Governance and merger complexity compound failure. The Rari merger meant a smart-contract exploit in a lending product became an existential question for the stablecoin, and the dispute over who absorbed the loss eroded the trust a peg ultimately runs on. When the engineering, the treasury, and the politics are all entangled, a single break can take down the whole structure.

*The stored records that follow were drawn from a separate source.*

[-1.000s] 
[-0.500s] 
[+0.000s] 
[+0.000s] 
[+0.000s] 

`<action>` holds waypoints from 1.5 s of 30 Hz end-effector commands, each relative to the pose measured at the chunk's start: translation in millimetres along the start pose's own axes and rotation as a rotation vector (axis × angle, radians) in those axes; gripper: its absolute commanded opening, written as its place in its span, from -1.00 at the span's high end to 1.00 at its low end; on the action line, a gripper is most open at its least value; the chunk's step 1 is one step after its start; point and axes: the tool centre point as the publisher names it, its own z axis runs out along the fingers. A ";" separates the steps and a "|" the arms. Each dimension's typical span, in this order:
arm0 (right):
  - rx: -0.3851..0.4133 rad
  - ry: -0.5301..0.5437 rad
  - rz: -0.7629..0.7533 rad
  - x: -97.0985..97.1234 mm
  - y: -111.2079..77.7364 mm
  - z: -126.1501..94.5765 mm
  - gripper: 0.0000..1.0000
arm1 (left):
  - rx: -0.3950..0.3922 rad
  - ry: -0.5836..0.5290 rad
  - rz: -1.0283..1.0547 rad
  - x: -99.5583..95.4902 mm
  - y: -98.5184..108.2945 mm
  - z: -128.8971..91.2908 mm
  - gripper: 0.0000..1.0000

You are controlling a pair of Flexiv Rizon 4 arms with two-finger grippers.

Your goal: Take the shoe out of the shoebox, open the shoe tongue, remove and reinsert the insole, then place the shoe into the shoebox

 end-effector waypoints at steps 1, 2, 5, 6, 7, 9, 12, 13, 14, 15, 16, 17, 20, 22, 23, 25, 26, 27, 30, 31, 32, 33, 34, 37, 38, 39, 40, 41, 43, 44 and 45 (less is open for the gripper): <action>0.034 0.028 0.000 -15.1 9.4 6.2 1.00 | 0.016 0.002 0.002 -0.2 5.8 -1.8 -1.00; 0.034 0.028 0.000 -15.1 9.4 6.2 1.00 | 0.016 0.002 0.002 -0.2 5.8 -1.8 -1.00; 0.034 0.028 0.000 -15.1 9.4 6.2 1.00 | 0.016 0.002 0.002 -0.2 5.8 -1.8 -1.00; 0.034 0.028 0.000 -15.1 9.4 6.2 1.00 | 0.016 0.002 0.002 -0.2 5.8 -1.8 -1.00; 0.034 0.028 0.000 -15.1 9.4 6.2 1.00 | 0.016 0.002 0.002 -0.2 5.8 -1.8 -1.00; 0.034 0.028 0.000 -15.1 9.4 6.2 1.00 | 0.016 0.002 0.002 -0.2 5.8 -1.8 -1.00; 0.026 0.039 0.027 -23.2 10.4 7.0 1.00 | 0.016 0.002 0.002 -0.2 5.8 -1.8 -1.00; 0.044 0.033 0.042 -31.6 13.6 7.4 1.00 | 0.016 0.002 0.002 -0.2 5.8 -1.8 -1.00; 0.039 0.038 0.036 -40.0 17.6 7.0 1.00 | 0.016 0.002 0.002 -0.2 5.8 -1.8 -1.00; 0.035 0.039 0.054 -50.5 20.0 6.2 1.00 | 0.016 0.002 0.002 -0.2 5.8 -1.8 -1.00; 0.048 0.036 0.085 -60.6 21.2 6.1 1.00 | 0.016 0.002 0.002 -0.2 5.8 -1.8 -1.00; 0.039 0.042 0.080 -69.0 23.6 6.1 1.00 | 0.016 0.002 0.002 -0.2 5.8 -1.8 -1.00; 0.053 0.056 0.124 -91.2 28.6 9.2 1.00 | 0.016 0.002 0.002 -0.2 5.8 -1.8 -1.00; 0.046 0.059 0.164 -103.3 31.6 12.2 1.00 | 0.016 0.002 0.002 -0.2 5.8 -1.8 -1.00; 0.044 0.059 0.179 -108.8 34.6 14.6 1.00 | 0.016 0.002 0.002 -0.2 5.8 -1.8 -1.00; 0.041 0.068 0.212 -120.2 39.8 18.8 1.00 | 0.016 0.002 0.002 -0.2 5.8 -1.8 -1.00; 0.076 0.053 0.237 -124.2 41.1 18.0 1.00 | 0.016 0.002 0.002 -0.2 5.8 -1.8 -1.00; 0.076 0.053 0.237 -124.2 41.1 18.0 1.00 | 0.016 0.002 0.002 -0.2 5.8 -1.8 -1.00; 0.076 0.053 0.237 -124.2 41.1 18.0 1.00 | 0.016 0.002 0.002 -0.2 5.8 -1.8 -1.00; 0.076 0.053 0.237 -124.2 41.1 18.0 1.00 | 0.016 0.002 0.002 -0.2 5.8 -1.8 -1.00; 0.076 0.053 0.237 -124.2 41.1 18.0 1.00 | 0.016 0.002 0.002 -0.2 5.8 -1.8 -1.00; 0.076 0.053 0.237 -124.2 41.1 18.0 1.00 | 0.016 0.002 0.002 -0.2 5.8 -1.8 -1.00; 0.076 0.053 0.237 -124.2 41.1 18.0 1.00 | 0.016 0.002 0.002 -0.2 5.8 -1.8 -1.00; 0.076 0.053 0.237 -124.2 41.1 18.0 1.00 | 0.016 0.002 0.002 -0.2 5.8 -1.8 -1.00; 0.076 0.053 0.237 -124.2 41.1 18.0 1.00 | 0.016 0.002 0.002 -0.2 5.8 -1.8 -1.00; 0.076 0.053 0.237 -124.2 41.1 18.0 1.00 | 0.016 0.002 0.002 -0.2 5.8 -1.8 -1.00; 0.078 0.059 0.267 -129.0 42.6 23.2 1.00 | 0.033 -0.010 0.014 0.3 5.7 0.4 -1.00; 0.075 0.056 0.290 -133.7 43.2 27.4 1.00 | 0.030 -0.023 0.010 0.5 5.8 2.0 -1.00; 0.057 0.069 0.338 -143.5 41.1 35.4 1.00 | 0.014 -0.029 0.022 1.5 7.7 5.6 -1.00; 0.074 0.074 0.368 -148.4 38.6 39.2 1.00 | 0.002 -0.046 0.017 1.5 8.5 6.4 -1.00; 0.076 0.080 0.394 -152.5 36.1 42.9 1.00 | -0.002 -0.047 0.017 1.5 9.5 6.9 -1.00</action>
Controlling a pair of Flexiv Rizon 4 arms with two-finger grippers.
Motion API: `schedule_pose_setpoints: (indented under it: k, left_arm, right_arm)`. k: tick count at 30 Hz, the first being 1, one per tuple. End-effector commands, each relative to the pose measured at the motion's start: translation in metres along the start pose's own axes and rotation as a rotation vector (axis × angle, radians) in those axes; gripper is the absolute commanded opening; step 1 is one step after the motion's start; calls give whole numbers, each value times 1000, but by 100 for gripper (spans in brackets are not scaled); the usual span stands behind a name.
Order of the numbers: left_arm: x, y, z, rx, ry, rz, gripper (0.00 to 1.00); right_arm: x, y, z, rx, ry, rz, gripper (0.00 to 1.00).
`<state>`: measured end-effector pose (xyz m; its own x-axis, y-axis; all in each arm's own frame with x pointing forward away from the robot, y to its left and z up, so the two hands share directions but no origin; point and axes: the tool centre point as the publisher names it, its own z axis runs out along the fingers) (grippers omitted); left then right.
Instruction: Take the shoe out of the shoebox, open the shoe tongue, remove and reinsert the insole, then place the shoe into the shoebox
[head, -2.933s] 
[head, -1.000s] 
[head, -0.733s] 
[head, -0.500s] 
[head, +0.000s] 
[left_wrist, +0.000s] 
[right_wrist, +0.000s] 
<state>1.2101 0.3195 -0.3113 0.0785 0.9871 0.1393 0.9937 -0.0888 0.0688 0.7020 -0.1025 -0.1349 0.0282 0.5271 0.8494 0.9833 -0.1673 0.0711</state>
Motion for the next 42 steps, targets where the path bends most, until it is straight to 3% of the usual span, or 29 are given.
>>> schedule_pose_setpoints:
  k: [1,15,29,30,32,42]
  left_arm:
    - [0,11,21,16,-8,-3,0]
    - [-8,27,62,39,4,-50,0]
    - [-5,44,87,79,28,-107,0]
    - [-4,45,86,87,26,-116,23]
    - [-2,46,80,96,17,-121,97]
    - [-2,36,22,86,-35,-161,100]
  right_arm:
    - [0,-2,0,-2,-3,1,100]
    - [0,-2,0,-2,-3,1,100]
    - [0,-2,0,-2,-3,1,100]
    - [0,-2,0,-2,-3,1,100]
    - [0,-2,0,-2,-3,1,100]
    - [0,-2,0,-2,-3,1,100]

What to watch if this recurs

Watchpoints

  1. 01

    Treat incentive-based peg defense as conditional on confidence. Burn penalties and reweights help when sentiment is calm and can backfire when holders are already trying to leave.

  2. 02

    Distinguish reserves owned by a protocol from a redemption claim held by users. PCV-style backing is only as good as the path from holder to par, and the governance willing to honor it.

  3. 03

    Watch for entanglement risk when a stablecoin issuer merges with or operates a separate lending or yield product, since a failure there can become the stablecoin's problem.

  4. 04

    When a governance vote, rather than a market or a redemption window, becomes the deciding event for an asset's fate, the relevant signal is the politics of loss allocation, not the peg chart.